おれはすぐに立上がり、車内を見渡す。目に入って来たのは地獄だった。若者も老人も子供もみんな死んでいた。
理不尽な暴挙。
はらわたが煮えくり返るような怒りが込み上げる。助けられなかった自分に、躊躇無く殺した敵に。
「うあああぁっ!!」
無意識に抜いた銃を敵に向け、怒りに任せて引き金を引いた。反動で腕に負担が掛かるにも構わず撃ちまくった。弾が尽きるまで。

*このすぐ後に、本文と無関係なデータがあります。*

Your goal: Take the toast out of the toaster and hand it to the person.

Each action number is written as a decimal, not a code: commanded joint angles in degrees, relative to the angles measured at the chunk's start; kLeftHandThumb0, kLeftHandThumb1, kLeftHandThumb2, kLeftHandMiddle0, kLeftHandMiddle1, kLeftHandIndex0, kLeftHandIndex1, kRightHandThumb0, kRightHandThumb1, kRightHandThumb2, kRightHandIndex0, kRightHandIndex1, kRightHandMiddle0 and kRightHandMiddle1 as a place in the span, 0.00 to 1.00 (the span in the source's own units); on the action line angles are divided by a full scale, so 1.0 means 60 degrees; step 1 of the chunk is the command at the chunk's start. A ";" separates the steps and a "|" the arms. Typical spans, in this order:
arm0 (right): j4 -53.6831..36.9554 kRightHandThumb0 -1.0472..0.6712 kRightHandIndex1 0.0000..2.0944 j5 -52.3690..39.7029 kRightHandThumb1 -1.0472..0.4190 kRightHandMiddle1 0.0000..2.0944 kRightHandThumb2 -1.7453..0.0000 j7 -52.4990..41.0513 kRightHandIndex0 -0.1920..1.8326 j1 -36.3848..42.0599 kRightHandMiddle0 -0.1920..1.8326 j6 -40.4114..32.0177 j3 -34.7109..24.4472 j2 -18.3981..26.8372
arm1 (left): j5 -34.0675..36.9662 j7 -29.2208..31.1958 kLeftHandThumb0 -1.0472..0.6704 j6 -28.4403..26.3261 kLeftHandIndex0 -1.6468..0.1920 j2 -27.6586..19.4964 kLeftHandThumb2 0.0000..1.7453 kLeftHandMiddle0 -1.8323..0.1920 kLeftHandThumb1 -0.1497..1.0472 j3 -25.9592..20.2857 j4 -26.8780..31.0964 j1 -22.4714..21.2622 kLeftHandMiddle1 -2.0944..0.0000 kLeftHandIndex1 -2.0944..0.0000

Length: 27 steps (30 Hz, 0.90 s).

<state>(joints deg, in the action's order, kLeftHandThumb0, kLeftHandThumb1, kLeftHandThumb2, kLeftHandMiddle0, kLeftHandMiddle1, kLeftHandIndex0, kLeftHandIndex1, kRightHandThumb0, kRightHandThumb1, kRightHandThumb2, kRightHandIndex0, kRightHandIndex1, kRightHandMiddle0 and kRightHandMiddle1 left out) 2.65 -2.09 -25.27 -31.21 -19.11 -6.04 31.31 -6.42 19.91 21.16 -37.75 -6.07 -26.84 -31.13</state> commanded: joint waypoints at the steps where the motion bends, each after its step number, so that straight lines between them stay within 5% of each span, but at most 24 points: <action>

発砲された弾は魔術によって全弾、敵に命中する。しかし鎧の硬い装甲は弾を弾いた。
「くそっ」
「馬鹿者!」
リロードしてもう一度撃とうとしたおれの顔面に、ワルドが頭突きをぶち当てた。
「〜〜〜〜!」
不意打ちから来る激痛に蹲る。あいつマジでやりやがったな。
「冷静になれ。あれには攻撃は効かぬ」
「どういうことだよ!?」
「あれには生き物の臭いがしない。恐らく人形だろう」
「人形……まさかドールマスターか!?」
おれの考えにワルドは満足そうに頷いた。
ドールマスターとは、おれに似たタイプの魔術師で、その名の通り遠距離から人形を操って戦う鬼児だ。
つまりおれ達と同類。そこにおれは疑問を感じた。
「セドナちゃん。おれらの相手って化け物供だけじゃないのか?」
セドナちゃんは言いにくそうに答えた。
「実はそうじゃないんです。敵は【深きものども】に加えて私たちの同類、つまり魔術師や闘士も混じっているんです。真さん達を頼ったのはむしろそちらに対応する為だったんです」
「ふむ……恐らく邪神崇拝者が関わっているのだろうな。だが今はこんな事を話している暇は無い。なんとかこの場を打開せねば……」
尤もだ。
おれは状況を考えてなかったことを反省した。
「で、具体的にはどうする? 軽く状況整理するか?」
「いや、そんな時間は無い。バカ主が無闇に発砲してくれたからな」
うっ………密かに反省したあとに痛いとこを突いてきやがるな。
「しかし不完全ながら作戦はある。手短に話そう」
「真さん、もう勝手なことはしないで下さいね」
セドナちゃんまでそういうこと言いますかっ!?

作戦会議はものの二分で終わった。その間、おれ達は第二の銃撃がこないかハラハラしたが、とうとうそれは無かった。
敵はよほど慎重な奴らしい。おれの銃撃でこっちの生存が確認できたのに、まったく追撃して来なかったのだから。